用不同浓度的 DAC 处理人早幼粒细胞白血病细胞(HL-60)和人急性淋巴细胞白血病(CCRF-CEM)细胞。用细胞计数试剂盒 8 检测各组细胞的增殖情况。用流式细胞术检测各组细胞的凋亡和活性氧(ROS)水平。采用逆转录聚合酶链反应(RT-PCR)检测 LINC00599 的表达。用 Western blot 分析凋亡相关蛋白的表达。通过构建 miR-135a-5p 模拟物、miR-135a-5p 抑制剂、野生型 LINC00599 3'UTR 和突变型 LINC00599 3'UTR 验证 miR-135a-5p 与 LINC00599 之间的调控关系。用免疫荧光法检测裸鼠肿瘤组织中的 Ki-67 表达。

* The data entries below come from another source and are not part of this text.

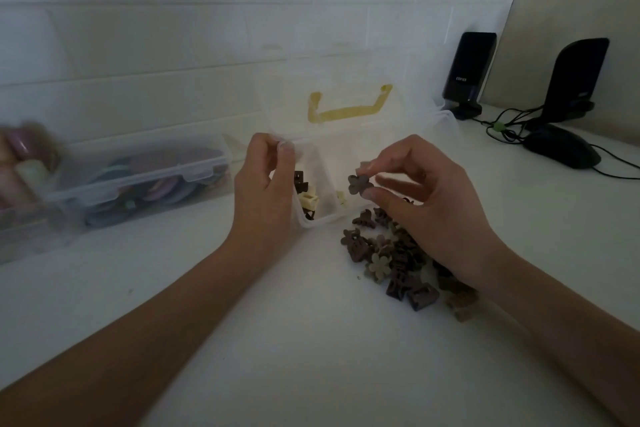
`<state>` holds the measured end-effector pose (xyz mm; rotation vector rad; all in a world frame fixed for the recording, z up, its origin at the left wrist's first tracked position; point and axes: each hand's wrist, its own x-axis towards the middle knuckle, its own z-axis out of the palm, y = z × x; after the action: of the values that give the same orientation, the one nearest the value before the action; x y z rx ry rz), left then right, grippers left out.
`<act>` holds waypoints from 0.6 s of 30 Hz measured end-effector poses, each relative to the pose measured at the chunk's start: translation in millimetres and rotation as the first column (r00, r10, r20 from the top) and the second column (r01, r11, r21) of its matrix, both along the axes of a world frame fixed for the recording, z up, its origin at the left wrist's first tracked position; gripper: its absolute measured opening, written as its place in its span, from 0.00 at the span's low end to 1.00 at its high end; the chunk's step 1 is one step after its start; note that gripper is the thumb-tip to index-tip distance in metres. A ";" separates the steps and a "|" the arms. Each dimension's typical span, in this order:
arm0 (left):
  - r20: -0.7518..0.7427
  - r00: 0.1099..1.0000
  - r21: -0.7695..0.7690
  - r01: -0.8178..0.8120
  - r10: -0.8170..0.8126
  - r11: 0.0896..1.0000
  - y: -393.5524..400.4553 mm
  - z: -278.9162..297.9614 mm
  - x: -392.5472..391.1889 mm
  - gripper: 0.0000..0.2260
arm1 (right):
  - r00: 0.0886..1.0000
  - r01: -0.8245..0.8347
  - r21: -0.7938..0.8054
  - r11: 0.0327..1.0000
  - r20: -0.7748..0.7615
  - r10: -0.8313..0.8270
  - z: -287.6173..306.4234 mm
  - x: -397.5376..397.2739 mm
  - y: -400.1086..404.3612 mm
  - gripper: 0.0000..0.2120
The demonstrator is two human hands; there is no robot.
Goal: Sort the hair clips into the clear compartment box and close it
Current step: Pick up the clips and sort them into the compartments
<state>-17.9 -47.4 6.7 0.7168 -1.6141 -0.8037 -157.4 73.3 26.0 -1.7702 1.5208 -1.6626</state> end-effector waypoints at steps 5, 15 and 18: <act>0.021 1.000 -0.040 0.002 -0.001 0.999 1.0 -0.1 -0.8 0.06 | 0.979 0.110 -0.081 0.991 -0.162 -0.122 2.2 -2.2 0.8 0.08; 0.047 0.999 -0.153 0.031 -0.024 0.988 8.7 1.7 -0.9 0.05 | 0.922 0.167 -0.126 0.978 -0.331 -0.200 -5.9 -5.8 -3.7 0.10; 0.038 0.999 -0.153 0.034 -0.029 0.988 8.3 1.7 -1.3 0.05 | 0.860 0.193 -0.131 0.973 -0.455 -0.232 -8.1 -6.4 -5.4 0.13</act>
<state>-19.2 -39.1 8.4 0.6001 -1.7028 -0.6838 -163.8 67.9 17.9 -2.2406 1.9365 -1.4683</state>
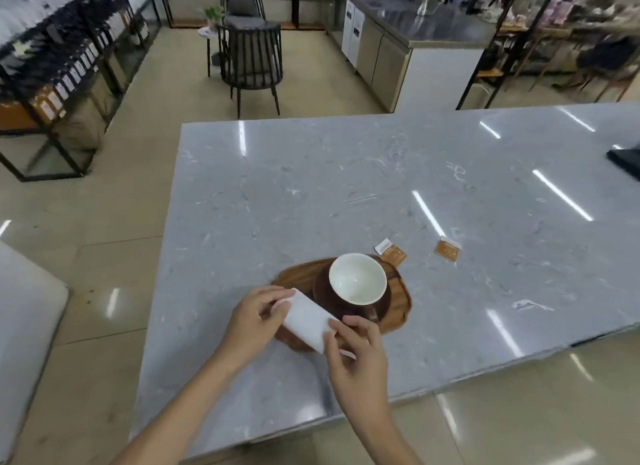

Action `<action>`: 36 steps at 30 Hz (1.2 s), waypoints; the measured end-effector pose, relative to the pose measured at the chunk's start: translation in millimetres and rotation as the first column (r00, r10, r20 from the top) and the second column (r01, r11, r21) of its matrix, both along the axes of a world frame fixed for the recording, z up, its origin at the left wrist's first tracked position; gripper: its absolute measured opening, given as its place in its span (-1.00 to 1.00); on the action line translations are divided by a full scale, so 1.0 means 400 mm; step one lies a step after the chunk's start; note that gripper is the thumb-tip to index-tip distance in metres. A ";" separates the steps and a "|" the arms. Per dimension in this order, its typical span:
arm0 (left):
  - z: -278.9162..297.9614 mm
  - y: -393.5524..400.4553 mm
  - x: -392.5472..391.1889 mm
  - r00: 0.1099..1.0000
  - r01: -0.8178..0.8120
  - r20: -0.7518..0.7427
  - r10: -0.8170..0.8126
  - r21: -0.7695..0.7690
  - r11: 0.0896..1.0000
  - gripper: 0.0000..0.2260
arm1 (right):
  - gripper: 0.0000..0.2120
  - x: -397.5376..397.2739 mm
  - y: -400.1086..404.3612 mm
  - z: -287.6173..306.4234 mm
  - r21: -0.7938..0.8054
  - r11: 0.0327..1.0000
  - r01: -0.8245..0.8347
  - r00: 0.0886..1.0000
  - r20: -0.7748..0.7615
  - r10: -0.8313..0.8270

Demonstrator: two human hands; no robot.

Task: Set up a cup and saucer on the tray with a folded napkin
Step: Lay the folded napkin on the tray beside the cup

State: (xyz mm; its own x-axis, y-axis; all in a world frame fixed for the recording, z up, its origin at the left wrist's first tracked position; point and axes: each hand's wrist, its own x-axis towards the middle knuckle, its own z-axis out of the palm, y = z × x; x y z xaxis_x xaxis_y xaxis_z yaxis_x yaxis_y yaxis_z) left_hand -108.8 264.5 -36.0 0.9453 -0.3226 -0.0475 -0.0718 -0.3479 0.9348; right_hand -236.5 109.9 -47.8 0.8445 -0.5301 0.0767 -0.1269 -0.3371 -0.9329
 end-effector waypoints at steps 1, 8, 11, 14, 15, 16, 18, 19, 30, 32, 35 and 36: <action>-0.004 0.003 0.014 0.999 0.029 0.012 -0.030 0.032 0.999 -0.79 | -0.80 0.006 0.015 -0.008 -0.010 1.000 0.005 1.000 -0.016 -0.005; -0.030 0.006 0.099 0.924 0.273 0.186 -0.335 0.293 0.916 -0.71 | -0.70 0.045 0.083 -0.065 -0.126 0.992 0.033 0.999 -0.036 -0.037; -0.040 0.003 0.122 0.855 0.342 0.245 -0.457 0.395 0.853 -0.69 | -0.72 0.046 0.100 -0.087 -0.289 0.956 0.041 0.995 -0.074 -0.065; -0.047 0.006 0.125 0.808 0.297 0.302 -0.506 0.533 0.792 -0.63 | -0.71 0.048 0.103 -0.106 -0.460 0.886 0.054 0.993 -0.067 -0.095; -0.049 0.010 0.122 0.806 0.281 0.296 -0.512 0.571 0.772 -0.57 | -0.71 0.048 0.102 -0.112 -0.502 0.863 0.059 0.992 -0.070 -0.108; -0.053 0.013 0.118 0.805 0.272 0.289 -0.518 0.596 0.755 -0.51 | -0.71 0.048 0.102 -0.116 -0.540 0.839 0.061 0.989 -0.080 -0.123; -0.061 0.016 0.115 0.802 0.277 0.274 -0.531 0.617 0.736 -0.47 | -0.72 0.047 0.103 -0.124 -0.588 0.807 0.057 0.986 -0.093 -0.137; -0.062 0.014 0.115 0.800 0.280 0.272 -0.535 0.619 0.734 -0.47 | -0.72 0.047 0.101 -0.127 -0.596 0.801 0.053 0.987 -0.091 -0.133; -0.081 -0.020 0.142 0.773 0.297 0.287 -0.566 0.624 0.723 -0.60 | -0.72 0.065 0.098 -0.124 -0.608 0.793 0.042 0.988 -0.095 -0.125; -0.086 -0.020 0.146 0.774 0.295 0.292 -0.563 0.619 0.727 -0.58 | -0.73 0.065 0.098 -0.115 -0.609 0.792 0.044 0.989 -0.087 -0.122; -0.085 -0.016 0.150 0.772 0.298 0.301 -0.560 0.606 0.738 -0.57 | -0.74 0.060 0.095 -0.090 -0.598 0.800 0.035 0.994 -0.062 -0.090; -0.082 -0.015 0.151 0.769 0.302 0.307 -0.560 0.597 0.743 -0.57 | -0.75 0.057 0.091 -0.078 -0.589 0.808 0.033 0.996 -0.044 -0.072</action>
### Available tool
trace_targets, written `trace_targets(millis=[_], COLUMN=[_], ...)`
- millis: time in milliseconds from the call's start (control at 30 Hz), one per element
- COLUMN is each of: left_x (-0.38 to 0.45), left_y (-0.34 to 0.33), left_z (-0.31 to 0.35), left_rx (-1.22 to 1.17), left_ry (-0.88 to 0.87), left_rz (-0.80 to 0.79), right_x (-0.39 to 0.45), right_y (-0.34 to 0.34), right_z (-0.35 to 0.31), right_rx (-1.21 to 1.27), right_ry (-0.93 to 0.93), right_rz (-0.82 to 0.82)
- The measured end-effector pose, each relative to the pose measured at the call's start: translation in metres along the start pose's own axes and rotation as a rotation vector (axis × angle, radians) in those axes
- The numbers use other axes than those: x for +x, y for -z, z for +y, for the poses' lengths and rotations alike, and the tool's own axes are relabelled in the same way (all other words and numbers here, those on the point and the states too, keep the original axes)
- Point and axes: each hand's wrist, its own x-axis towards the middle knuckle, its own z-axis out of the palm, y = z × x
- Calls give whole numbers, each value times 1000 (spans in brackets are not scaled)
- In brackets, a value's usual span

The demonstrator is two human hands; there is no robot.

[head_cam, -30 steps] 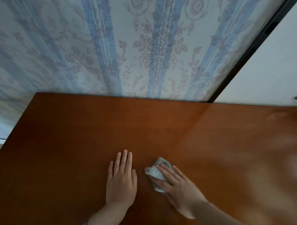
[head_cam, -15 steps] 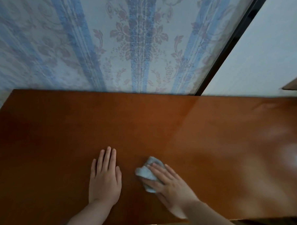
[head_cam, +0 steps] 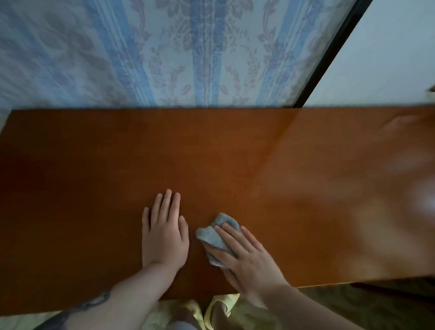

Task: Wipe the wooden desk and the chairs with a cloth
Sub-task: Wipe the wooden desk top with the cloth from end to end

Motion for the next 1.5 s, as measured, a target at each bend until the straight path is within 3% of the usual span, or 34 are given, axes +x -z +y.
trace_targets(millis=[67, 167, 233, 267, 367, 433, 500, 600, 700, 767, 833, 933, 1067, 1167, 1200, 1300, 1400, 1500], left_x=[0, 0, -9, -16, -42, -51, -52, -55, -56, -53, -54, -56, -54, -48, -45, -38, -39, -39], left_y=[-2, -1, 0, -1, -8, -13, -16, -21, -26, -28, -29, -30, -33, -39, -41, -45, -46, -49], left_z=[-1, -3, 1, 5, 24, 35, 45, 64, 80, 84, 85, 87, 118, 159, 171, 186, 187, 188], left_rx=[-9, -25, -43, -52, -58, -40, -42, -24, -9, -25, -32, -30, -36, -66, -81, -62, -57, -56], left_ry=[2, -38, -145, -187, -210, -234, -270, -312, -293, -284, -290, -262, -241, -229, -207, -185, -139, -45], left_rz=[2, 28, 29, 24, -17, -47, -76, -88, -70, -56, -58, -45, -30, -66, -77, -80, -31, 19], right_x=[-16, 4, 26, 30, -1, -41, -68, -69, -33, -34, -68, -122, -117, -70, -61, -88, -138, -136], right_y=[-3, 0, -5, -6, -16, -14, -13, -1, -5, -11, -18, -17, 2, 8, 5, -6, -3, 11], right_z=[34, 39, 3, -21, -65, -48, -7, 40, 18, -15, -24, 19, 91, 86, 74, 56, 107, 164], right_rx=[-103, 46, 141, 170, 148, 87, 26, 85, 174, 200, 160, 120, 175, 198, 203, 139, 26, -14], right_ry=[0, -438, -719, -767, -489, -290, -231, -532, -893, -797, -522, -389, -621, -889, -887, -537, -175, -168], right_rz=[2, 115, 204, 223, 161, 52, 5, 78, 233, 268, 176, 43, 74, 188, 217, 153, -16, -68])
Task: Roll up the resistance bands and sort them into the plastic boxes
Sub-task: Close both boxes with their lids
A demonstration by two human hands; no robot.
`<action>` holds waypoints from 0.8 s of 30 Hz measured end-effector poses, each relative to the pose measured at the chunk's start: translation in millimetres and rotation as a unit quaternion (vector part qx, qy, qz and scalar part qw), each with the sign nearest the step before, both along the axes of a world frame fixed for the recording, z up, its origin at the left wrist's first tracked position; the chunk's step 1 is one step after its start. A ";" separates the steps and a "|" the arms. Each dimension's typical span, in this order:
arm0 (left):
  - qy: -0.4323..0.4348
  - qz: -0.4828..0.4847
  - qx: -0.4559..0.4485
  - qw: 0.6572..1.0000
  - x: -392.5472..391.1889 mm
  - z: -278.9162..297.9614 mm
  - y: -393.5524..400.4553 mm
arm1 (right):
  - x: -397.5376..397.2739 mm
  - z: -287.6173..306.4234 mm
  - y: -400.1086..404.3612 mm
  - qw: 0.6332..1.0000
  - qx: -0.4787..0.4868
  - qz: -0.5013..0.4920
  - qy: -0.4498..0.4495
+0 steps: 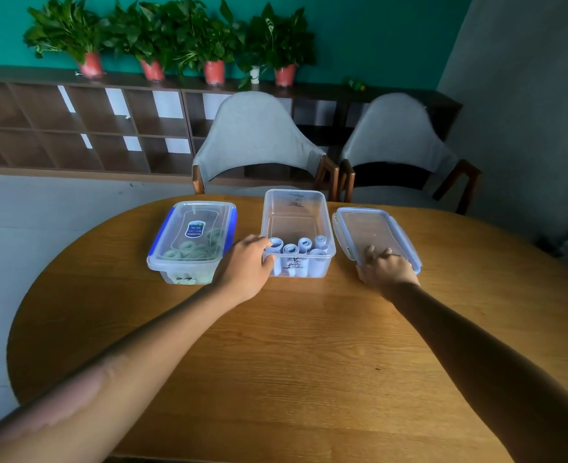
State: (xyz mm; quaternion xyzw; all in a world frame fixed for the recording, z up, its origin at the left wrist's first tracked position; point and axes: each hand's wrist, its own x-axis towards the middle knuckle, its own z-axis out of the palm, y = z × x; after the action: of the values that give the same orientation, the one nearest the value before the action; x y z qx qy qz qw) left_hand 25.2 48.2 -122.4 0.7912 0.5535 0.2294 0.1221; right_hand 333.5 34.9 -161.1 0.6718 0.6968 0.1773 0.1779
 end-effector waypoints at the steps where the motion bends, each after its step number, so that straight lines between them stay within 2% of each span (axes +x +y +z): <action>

DAC 和 LINC00599 抑制组均能显著降低 HL60 和 CCRF-CEM 细胞的增殖,增加细胞凋亡,上调 Bad、cleaved caspase-3 和 miR-135a-5p 的表达,下调 Bcl-2 和 LINC00599 的表达,升高细胞内 ROS 水平,联合应用 DAC 和 LINC00599 抑制后,这些作用更为明显。与 mimic NC 相比,miR-135a-5p 模拟物组显著降低了 CCRF-CEM 细胞野生型 LINC00599 3'UTR 的相对荧光活性比值。LINC00599 抑制和 miR-135a-5p 模拟物组均能显著降低 HL60 和 CCRF-CEM 细胞的增殖,增加细胞凋亡,上调 Bad、cleaved caspase-3 和 miR-135a-5p 的表达,下调 Bcl-2 和 LINC00599 的表达,升高细胞内 ROS 水平;联合应用 LINC00599 抑制和 miR-135a-5p 模拟物后,这些作用更为明显。体内实验结果表明,DAC 和 LINC00599 抑制均能显著降低裸鼠肿瘤的长径、短径、体积和质量,增加 miR-135a-5p 的表达,降低肿瘤组织中 LINC00599 和 Ki-67 的表达。当 DAC 和 LINC00599 抑制联合应用时,这种效果更为明显。
DAC 通过调节 LINC00599 的表达来调节 miR-135a-5p 的表达,进而影响细胞增殖、凋亡和肿瘤增殖。我们的研究结果为改善 AML 的临床疗效提供了理论依据。